▸ Exercise requirements
Your answer must be an exact copy of every record.

▸ Data for processing
__________________________________________________
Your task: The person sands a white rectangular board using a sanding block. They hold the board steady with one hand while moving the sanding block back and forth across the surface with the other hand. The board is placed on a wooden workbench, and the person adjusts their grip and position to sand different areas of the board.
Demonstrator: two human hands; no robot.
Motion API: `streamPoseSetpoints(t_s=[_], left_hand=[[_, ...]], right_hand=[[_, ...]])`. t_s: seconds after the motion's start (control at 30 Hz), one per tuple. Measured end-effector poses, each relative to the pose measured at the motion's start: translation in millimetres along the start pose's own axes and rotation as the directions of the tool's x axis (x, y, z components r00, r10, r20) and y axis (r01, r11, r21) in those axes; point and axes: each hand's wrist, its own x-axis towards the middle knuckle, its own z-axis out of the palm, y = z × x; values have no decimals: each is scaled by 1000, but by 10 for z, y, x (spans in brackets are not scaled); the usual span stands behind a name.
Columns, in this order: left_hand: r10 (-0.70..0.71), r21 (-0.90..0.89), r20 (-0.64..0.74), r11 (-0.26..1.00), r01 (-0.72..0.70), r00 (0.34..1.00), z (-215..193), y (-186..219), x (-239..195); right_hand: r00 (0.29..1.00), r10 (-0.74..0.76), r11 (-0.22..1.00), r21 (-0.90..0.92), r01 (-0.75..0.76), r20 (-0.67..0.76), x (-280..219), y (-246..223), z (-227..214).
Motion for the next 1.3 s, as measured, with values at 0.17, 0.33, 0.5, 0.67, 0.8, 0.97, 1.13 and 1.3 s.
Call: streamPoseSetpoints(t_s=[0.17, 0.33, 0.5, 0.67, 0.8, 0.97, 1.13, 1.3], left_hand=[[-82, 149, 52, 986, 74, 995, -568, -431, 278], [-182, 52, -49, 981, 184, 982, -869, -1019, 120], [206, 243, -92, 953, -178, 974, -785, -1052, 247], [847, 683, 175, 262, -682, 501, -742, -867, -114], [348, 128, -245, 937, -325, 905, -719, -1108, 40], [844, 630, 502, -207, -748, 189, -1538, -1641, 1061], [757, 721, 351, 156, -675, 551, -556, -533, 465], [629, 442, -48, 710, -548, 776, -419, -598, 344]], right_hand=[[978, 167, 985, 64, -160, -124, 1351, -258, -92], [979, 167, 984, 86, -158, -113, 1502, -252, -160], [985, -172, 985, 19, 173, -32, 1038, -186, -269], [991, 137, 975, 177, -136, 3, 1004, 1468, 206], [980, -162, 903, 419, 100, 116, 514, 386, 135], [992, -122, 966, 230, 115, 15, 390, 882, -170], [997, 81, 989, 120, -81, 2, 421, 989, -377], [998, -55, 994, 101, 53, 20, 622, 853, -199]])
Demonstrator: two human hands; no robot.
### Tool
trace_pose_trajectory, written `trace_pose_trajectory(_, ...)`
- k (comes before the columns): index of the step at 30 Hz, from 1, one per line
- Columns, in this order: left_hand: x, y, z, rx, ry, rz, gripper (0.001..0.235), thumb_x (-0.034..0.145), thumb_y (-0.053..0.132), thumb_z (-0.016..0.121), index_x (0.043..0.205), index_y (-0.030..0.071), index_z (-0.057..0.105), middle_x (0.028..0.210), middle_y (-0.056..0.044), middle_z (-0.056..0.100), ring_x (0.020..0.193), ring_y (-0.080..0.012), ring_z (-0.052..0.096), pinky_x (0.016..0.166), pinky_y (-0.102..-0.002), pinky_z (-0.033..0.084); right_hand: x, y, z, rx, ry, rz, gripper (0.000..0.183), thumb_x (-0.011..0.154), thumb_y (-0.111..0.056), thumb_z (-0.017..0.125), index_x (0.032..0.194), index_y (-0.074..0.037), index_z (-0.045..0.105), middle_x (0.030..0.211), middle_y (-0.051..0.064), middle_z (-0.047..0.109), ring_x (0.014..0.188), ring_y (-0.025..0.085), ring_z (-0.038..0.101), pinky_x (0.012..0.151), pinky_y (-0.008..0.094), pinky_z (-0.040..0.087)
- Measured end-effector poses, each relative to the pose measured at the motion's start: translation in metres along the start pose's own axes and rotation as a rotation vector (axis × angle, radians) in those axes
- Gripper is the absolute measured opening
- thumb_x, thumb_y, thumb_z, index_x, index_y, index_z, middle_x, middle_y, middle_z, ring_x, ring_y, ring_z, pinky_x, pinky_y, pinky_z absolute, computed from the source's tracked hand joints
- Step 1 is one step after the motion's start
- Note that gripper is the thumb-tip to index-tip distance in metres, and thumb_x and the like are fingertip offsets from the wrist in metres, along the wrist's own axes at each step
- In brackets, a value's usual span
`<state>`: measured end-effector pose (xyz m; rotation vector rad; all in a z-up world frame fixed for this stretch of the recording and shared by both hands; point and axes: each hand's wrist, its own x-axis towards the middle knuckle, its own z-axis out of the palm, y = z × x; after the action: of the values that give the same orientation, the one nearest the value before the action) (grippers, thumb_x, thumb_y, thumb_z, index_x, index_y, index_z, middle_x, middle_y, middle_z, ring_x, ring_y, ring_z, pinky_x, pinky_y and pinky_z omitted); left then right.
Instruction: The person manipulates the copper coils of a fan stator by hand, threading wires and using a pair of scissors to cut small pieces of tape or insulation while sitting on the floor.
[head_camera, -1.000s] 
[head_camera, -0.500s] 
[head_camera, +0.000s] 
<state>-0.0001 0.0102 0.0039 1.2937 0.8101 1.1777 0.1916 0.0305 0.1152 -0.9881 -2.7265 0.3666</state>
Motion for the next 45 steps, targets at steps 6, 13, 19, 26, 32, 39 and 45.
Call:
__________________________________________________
▸ Answer box
Your task: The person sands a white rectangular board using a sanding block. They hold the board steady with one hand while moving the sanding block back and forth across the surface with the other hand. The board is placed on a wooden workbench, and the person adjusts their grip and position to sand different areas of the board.
Demonstrator: two human hands; no robot.
Motion API: `streamPoseSetpoints(t_s=[_], left_hand=[[_, ...]], right_hand=[[_, ...]])`. t_s: seconds after the motion's start (control at 30 Hz), one per tuple. Measured end-effector poses, each relative to the pose measured at the motion's start: translation in millimetres along the start pose's own axes and rotation as the directions of the tool's x axis (x, y, z components r00, r10, r20) and y axis (r01, r11, r21) in those axes; point and axes: each hand's wrist, its own x-axis towards the middle knuckle, its own z-axis out of the palm, y = z × x; values have no decimals: each is scaled by 1000, but by 10 for z, y, x (spans in brackets are not scaled); the usual span stands behind a name.
Columns, in this order: left_hand: r10 (-0.70..0.71), r21 (-0.90..0.89), r20 (-0.64..0.74), r11 (-0.26..1.00), r01 (-0.72..0.70), r00 (0.34..1.00), z (-215..193), y (-186..219), x (-239..195); right_hand: r00 (0.29..1.00), r10 (-0.74..0.76), r11 (-0.22..1.00), r21 (-0.90..0.92), r01 (-0.75..0.76), r20 (-0.67..0.76), x (-280..219), y (-246..223), z (-227..214).
Motion for the next 1.3 s, as measured, with values at 0.17, 0.33, 0.5, 0.67, 0.8, 0.97, 1.13 and 1.3 s.
Call: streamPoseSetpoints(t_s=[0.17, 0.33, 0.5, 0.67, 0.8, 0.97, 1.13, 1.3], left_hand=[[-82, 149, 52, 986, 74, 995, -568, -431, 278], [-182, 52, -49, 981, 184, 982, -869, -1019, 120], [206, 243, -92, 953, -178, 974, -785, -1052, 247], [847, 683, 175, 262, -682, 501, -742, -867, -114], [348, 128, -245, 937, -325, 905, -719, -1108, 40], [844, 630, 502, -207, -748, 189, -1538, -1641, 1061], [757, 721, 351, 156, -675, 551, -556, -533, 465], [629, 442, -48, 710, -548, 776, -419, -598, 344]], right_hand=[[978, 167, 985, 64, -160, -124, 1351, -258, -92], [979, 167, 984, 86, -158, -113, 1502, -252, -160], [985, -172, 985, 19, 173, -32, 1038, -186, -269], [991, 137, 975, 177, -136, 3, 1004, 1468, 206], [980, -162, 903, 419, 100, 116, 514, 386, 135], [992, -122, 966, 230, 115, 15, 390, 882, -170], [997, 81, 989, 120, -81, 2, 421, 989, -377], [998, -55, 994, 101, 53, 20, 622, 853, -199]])
Demonstrator: two human hands; no robot.
### Tool
trace_pose_trajectory, written `trace_pose_trajectory(_, ...)`
- k (comes before the columns): index of the step at 30 Hz, from 1, one per line
- Columns, in this order: left_hand: x, y, z, rx, ry, rz, gripper (0.001..0.235), thumb_x (-0.034..0.145), thumb_y (-0.053..0.132), thumb_z (-0.016..0.121), index_x (0.043..0.205), index_y (-0.030..0.071), index_z (-0.057..0.105), middle_x (0.028..0.210), middle_y (-0.056..0.044), middle_z (-0.056..0.100), ring_x (0.020..0.193), ring_y (-0.080..0.012), ring_z (-0.052..0.096), pinky_x (0.016..0.166), pinky_y (-0.102..-0.002), pinky_z (-0.033..0.084); right_hand: x, y, z, rx, ry, rz, gripper (0.000..0.183), thumb_x (-0.011..0.154), thumb_y (-0.111..0.056), thumb_z (-0.017..0.125), index_x (0.032..0.194), index_y (-0.074..0.037), index_z (-0.045..0.105), middle_x (0.030..0.211), middle_y (-0.051..0.064), middle_z (-0.047..0.109), ring_x (0.014..0.188), ring_y (-0.025..0.085), ring_z (-0.038..0.101), pinky_x (0.012..0.151), pinky_y (-0.008..0.094), pinky_z (-0.040..0.087)
- Measured end-effector poses, each relative to the pose measured at the motion's start: translation in metres along the start pose's own axes and rotation as a rotation vector (axis × angle, radians) in those axes
- Gripper is the absolute measured opening
- thumb_x, thumb_y, thumb_z, index_x, index_y, index_z, middle_x, middle_y, middle_z, ring_x, ring_y, ring_z, pinky_x, pinky_y, pinky_z absolute, computed from the source's tracked hand joints
- Step 1 is one step after the motion's start
- Note that gripper is the thumb-tip to index-tip distance in metres, and thumb_x and the like are fingertip offsets from the wrist in metres, along the wrist's own axes at each step
- In brackets, a value's usual span
`<state>`: measured end-effector pose (xyz m; rotation vector rad; all in a z-up world frame fixed for this stretch of the recording and shared by both hands; point and axes: each hand's wrist, its own x-axis towards the middle knuckle, its own z-axis out of the palm, y = z × x; after the action: of the values that give the same orientation, the one nearest the value before the action) (grippers, thumb_x, thumb_y, thumb_z, index_x, index_y, index_z, middle_x, middle_y, middle_z, ring_x, ring_y, ring_z, pinky_x, pinky_y and pinky_z omitted); left then right.
Instruction: The person manipulates the copper coils of a fan stator by hand, threading wires and using a pair of scissors to cut small pieces of tape or insulation while sitting on the floor.
[head_camera, -1.000s] 
[head_camera, -0.500s] 
[head_camera, +0.000s] 
<state>-0.0001 0.0102 0.0039 1.2937 0.8101 1.1777 0.1916 0.0305 0.1152 -0.9881 -2.7265 0.3666</state>
Motion for the next 45 steps, targets at steps 6, 13, 19, 26, 32, 39 and 45.
Call:

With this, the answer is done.